Niños y mujeres embarazadas

Dieciséis campesinos asesinados

El alcalde de San Carlos, Juan Alberto García, precisó a la AFP que el Ejército logró ingresar la noche del viernes a la zona y encontró ayer sábado los cadáveres de 16 personas, 12 hombres y cuatro mujeres –algunas de ellas embarazadas–, y a dos campesinos gravemente heridos.

García precisó que 10 cuerpos fueron hallados en la aldea Dos Quebradas, tres en el sitio conocido como Dinamarca y otros tres en La Tupiada, en la zona rural de San Carlos (370 km al noroeste de Bogotá), en el departamento de Antioquia.

«Hay 16 muertos y dos heridos que fueron trasladados a Medellín (capital de Antioquia). El Ejército hizo un registro por la zona y esa es ya la versión oficial», declaró a la AFP García, quien el viernes había señalado que en el hecho habrían muerto al menos 19 campesinos.

Según el alcalde, la matanza fue perpetrada por un grupo armado ilegal que incursionó la noche del jueves en esos tres caseríos de San Carlos, pero dijo que hasta el momento se desconoce si habrían sido guerrilleros o paramilitares.

En la zona operan las paramilitares Autodefensas Unidas de Colombia (AUC, extrema derecha) y los rebeldes izquierdistas de las Fuerzas Armadas Revolucionarias de Colombia (FARC) y del Ejército de Liberación Nacional (ELN).

«Se sabe que guerrilleros y paramilitares se están disputando el control territorial en la zona, y la población civil está sufriendo las consecuencias.

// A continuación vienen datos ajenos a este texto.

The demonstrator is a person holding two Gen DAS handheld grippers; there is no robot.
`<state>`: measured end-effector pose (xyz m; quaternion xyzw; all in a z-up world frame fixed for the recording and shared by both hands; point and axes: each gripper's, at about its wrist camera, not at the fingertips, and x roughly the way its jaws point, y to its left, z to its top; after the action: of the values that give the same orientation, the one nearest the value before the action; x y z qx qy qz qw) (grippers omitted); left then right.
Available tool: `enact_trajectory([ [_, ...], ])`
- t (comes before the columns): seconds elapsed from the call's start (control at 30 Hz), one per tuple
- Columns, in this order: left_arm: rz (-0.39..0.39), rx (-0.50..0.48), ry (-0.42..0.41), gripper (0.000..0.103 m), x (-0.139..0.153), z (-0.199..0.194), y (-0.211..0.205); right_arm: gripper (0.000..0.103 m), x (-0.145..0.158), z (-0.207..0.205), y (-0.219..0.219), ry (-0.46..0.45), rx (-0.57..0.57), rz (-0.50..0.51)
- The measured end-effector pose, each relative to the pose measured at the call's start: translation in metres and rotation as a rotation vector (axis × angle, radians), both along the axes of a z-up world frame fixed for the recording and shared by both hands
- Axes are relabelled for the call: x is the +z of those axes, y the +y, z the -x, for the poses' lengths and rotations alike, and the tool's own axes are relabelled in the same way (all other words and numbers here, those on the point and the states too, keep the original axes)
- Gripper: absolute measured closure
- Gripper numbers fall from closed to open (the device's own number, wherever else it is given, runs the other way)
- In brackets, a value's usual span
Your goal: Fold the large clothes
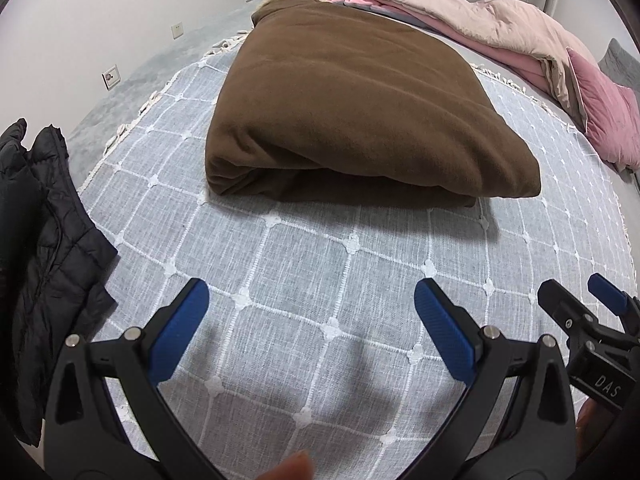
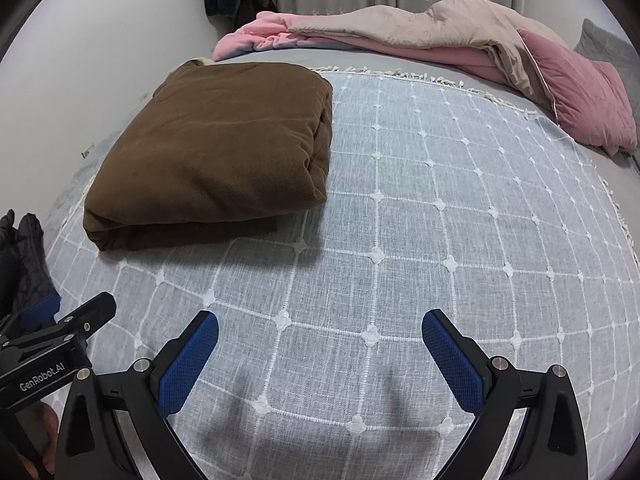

Esto es muy lamentable», aseveró.

La masacre desató un éxodo de campesinos que temen una nueva arremetida del grupo armado, según García, quien precisó que al casco urbano de San Carlos llegaron el viernes 137 labriegos y se espera el arribo de otros 300 la tarde de este sábado.

El gobernador encargado de Antioquia, Eugenio Prieto, condenó el hecho y pidió a los grupos armados irregulares que excluyan a la población civil del conflicto armado.

«Esto hay que interpretarlo con la indignación que siente el pueblo antioqueño y el pueblo colombiano, no nos pueden seguir matando a los ciudadanos, a la población civil de una forma tan cobarde», manifestó Prieto.

Las autoridades del gobierno local expresaron su preocupación porque los grupos armados irregulares intensificaron en los últimos días sus acciones ofensivas contra la población civil en el noreste de Antioquia, donde hasta hace una semana insurgentes del ELN realizaron un paro armado que impedía el tránsito de vehículos y el ingreso de víveres.

El pasado miércoles, cuatro personas murieron y siete resultaron gravemente heridas al ser atacados por guerrilleros, según el Ejército y el gobierno local.

Dos pasajeros, incluido un niño de ocho años, el conductor del vehículo y su ayudante murieron en el hecho, que se produjo cuando el chofer se negó a detener el autobús en un retén instalado por los rebeldes en las afueras de San Carlos.

Siete personas resultaron heridas y fueron trasladadas a varios hospitales de la ciudad de Medellín, la capital de Antioquia.

La guerra a muerte entre paramilitares y rebeldes incluye el asesinato de campesinos ajenos al conflicto, pero que cada bando percibe como aliado del rival, según las autoridades y organismos humanitarios. *

«Esto hay que interpretarlo con la indignación que siente el pueblo antioqueño y el pueblo colombiano, no nos pueden seguir matando a los ciudadanos, a la población civil de una forma tan cobarde», dijo el alcalde.